Problem statement: Each line must appear in the answer exactly as it does in the data.

★ ★ ★ ★

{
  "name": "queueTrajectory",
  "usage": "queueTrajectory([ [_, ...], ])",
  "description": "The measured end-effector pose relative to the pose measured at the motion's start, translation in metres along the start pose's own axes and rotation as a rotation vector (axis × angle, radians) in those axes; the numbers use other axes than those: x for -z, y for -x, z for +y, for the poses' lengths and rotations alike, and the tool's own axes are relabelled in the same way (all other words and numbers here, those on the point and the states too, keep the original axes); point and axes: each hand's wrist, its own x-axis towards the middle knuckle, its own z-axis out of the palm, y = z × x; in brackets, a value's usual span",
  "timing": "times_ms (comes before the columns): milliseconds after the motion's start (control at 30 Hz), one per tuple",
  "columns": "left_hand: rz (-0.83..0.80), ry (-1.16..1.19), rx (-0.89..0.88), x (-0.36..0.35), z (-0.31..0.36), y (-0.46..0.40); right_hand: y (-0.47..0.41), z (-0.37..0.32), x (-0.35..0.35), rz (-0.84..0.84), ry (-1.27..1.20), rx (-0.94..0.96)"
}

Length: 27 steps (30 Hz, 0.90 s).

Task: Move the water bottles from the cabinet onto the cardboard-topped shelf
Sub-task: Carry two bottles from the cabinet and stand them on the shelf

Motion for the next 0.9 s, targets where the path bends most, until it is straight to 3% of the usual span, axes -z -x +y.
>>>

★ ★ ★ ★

Task output:
{
  "name": "queueTrajectory",
  "usage": "queueTrajectory([ [_, ...], ])",
  "description": "The measured end-effector pose relative to the pose measured at the motion's start, translation in metres along the start pose's own axes and rotation as a rotation vector (axis × angle, radians) in those axes; the numbers use other axes than those: x for -z, y for -x, z for +y, for the poses' lengths and rotations alike, and the tool's own axes are relabelled in the same way (all other words and numbers here, those on the point and the states too, keep the original axes); point and axes: each hand's wrist, its own x-axis towards the middle knuckle, its own z-axis out of the palm, y = z × x; in brackets, a value's usual span",
  "timing": "times_ms (comes before the columns): milliseconds after the motion's start (control at 30 Hz), one per tuple",
  "columns": "left_hand: rz (-0.83..0.80), ry (-1.16..1.19), rx (-0.89..0.88), x (-0.36..0.35), z (-0.31..0.36), y (-0.46..0.40); right_hand: y (-0.47..0.41), z (-0.37..0.32), x (-0.35..0.35), rz (-0.84..0.84), ry (-1.27..1.20), rx (-0.94..0.96)"
}

Length: 27 steps (30 Hz, 0.90 s).

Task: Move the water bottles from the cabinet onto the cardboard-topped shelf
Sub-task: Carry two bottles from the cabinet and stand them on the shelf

Motion for the next 0.9 s, targets where the path bends most, until it is straight to 3% of the usual span, axes -z -x +y.
>>>

The exercise is done, and no more output is needed.